What is needed
The entire listing below is to be transcribed without a single slip.

Supplied material Block Start

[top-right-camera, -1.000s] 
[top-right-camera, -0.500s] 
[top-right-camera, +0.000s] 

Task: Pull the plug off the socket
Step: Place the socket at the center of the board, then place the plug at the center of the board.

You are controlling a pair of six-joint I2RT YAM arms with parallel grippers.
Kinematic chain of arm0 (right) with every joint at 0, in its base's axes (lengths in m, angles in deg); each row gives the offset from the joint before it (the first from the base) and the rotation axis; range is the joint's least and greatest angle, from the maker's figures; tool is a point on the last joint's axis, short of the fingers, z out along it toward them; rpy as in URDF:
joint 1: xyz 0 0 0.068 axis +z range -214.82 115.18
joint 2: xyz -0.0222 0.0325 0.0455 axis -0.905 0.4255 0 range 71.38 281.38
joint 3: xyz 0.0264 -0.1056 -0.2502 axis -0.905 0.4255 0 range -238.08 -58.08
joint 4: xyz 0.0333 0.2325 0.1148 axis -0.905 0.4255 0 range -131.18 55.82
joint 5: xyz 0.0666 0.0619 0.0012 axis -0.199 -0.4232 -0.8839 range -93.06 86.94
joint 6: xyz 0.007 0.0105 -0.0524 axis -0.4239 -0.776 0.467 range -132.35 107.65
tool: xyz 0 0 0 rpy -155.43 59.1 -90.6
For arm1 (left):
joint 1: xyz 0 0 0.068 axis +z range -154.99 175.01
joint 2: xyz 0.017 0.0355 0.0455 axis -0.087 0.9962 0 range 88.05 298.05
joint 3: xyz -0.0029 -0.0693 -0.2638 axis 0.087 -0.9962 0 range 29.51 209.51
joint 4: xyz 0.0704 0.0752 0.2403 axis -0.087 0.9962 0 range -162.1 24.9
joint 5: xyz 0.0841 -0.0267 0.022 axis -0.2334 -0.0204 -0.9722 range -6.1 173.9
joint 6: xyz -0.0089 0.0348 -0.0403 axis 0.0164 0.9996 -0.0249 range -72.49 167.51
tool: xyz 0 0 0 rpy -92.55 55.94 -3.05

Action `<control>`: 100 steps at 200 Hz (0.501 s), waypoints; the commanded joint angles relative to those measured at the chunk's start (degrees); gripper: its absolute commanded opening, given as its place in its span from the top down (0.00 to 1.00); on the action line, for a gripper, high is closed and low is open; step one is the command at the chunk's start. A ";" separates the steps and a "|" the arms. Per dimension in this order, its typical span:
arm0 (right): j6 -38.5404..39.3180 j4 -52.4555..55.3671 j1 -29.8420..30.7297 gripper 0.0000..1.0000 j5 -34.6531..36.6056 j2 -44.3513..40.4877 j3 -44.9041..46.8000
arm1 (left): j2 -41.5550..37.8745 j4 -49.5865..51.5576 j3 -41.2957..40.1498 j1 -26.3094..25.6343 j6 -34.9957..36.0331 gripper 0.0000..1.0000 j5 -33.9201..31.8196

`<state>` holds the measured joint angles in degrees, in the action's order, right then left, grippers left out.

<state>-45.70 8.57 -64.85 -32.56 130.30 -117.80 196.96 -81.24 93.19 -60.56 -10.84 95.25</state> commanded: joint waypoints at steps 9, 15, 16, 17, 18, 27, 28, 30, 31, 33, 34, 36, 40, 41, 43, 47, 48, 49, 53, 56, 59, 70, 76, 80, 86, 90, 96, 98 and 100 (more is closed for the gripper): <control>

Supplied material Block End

Answer to the problem
[top-right-camera, -1.000s] 
[top-right-camera, -0.500s] 
[top-right-camera, +0.000s] 

Task: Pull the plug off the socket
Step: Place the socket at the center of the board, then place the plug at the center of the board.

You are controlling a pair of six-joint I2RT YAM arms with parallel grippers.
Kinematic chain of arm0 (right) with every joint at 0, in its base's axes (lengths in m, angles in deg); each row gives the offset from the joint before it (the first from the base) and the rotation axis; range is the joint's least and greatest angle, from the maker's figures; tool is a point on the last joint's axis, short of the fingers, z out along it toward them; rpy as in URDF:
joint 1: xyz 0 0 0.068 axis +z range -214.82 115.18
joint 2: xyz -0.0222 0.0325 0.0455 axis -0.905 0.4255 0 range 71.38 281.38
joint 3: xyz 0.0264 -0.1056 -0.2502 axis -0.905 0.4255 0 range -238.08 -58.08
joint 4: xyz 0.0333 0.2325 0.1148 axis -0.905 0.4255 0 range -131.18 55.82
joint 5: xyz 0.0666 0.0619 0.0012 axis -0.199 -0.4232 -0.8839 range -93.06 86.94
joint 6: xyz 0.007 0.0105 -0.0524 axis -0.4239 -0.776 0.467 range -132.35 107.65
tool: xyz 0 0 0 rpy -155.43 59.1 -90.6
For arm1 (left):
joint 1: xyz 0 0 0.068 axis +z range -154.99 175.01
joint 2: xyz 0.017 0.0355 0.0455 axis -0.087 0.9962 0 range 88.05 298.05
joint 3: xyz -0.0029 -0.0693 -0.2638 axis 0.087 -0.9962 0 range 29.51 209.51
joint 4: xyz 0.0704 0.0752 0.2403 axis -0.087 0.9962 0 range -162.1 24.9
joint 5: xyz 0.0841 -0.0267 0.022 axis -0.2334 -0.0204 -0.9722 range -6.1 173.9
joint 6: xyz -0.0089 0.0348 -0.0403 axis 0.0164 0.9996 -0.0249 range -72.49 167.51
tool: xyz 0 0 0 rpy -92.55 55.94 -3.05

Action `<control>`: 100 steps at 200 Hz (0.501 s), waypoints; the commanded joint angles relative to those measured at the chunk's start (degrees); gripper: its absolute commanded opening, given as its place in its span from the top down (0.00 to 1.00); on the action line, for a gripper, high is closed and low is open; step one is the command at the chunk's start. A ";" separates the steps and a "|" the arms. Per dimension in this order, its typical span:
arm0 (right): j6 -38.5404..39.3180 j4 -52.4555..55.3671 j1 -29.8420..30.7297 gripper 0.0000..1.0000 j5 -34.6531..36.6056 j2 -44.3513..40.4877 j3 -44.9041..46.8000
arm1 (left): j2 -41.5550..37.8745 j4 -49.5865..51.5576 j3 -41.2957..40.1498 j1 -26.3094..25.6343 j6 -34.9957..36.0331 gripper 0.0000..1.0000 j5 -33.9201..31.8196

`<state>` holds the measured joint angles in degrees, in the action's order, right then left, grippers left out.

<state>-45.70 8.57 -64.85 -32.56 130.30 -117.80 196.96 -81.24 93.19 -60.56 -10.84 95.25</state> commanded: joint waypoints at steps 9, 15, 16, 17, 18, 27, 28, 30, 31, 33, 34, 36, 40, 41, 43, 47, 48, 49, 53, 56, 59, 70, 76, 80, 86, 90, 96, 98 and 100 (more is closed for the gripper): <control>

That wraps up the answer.